Five characteristics influence an innovation’s rate of adoption. We consider them for digital video recorders (DVRs) for home use, as exemplified by TiVo.120

  1. Relative advantage—the degree to which the innovation appears superior to existing products. The greater the perceived relative advantage of using a DVR, say, for easily recording favorite shows, pausing live TV, or skip­ping commercials, the more quickly it was adopted.
  2. Compatibility—the degree to which the innovation matches consumers’ values and experiences. DVRs are highly compatible with the preferences of avid television watchers.
  3. Complexity—the degree to which the innovation is difficult to understand or use. DVRs are somewhat com­plex and therefore took a slightly longer time to penetrate into home use.
  4. Divisibility—the degree to which the innovation can be tried on a limited basis. This provided a sizable chal­lenge for DVRs—sampling could occur only in a retail store or perhaps a friend’s house.
  5. Communicability—the degree to which the benefits of use are observable or describable to others. The fact that DVRs have some clear advantages helped create interest and curiosity.

Other characteristics that influence the rate of adoption are cost, risk and uncertainty, scientific credibility, and social approval. The new-product marketer must research all these factors and give the key ones maximum atten­tion in designing the product and its marketing program.
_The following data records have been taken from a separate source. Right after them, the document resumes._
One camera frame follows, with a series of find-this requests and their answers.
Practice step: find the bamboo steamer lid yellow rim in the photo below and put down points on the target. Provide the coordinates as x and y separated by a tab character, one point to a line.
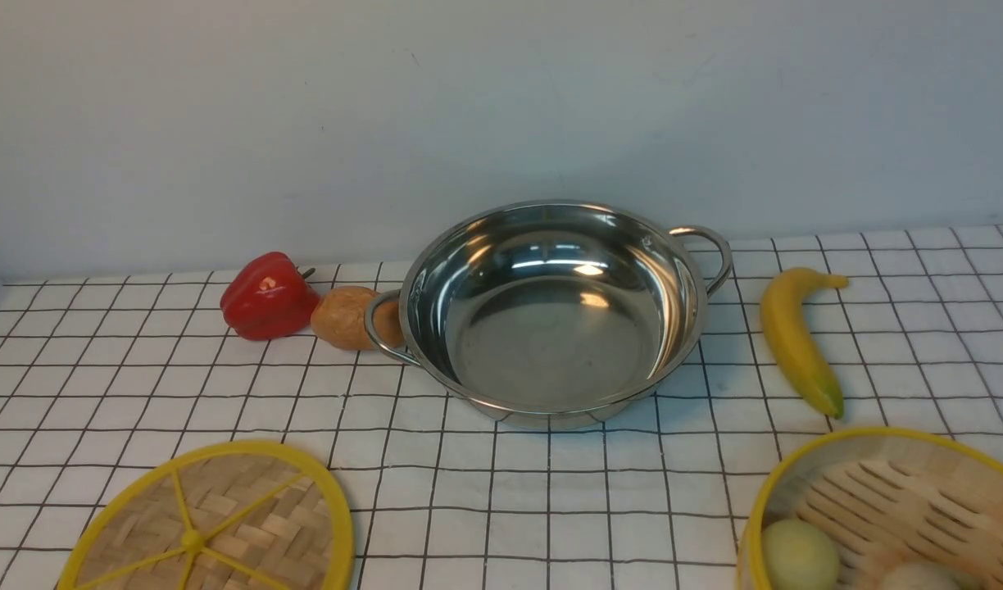
248	514

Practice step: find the bamboo steamer basket yellow rim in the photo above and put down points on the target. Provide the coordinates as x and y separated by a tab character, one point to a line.
886	497

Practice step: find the stainless steel pot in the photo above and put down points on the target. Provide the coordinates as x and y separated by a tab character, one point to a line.
553	314

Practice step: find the brown potato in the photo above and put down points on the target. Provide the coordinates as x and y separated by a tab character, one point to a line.
339	319

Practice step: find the red bell pepper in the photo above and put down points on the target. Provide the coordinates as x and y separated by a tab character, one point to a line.
268	299

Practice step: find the yellow banana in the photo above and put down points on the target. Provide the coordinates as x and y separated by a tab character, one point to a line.
790	340

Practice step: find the green round bun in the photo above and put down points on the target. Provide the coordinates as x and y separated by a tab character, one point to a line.
799	555

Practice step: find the checkered white tablecloth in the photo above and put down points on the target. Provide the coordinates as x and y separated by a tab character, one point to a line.
103	379

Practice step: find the white round bun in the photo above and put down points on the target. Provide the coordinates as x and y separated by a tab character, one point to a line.
920	575
ORGANIZATIONS’ READINESS TO ADOPT INNOVATIONS The creator of a new teaching method would want to identify innovative schools. The producer of a new piece of medical equipment would want to identify innovative hospitals. Adoption is associated with variables in the organization’s environment (community progressiveness, community income), the organization itself (size, profits, pressure to change), and the administrators (education level, age, sophistication). Other forces come into play in trying to get a product adopted into organizations that receive the bulk of their funding from the government, such as public schools. A controversial or innovative product can be squelched by negative public opinion.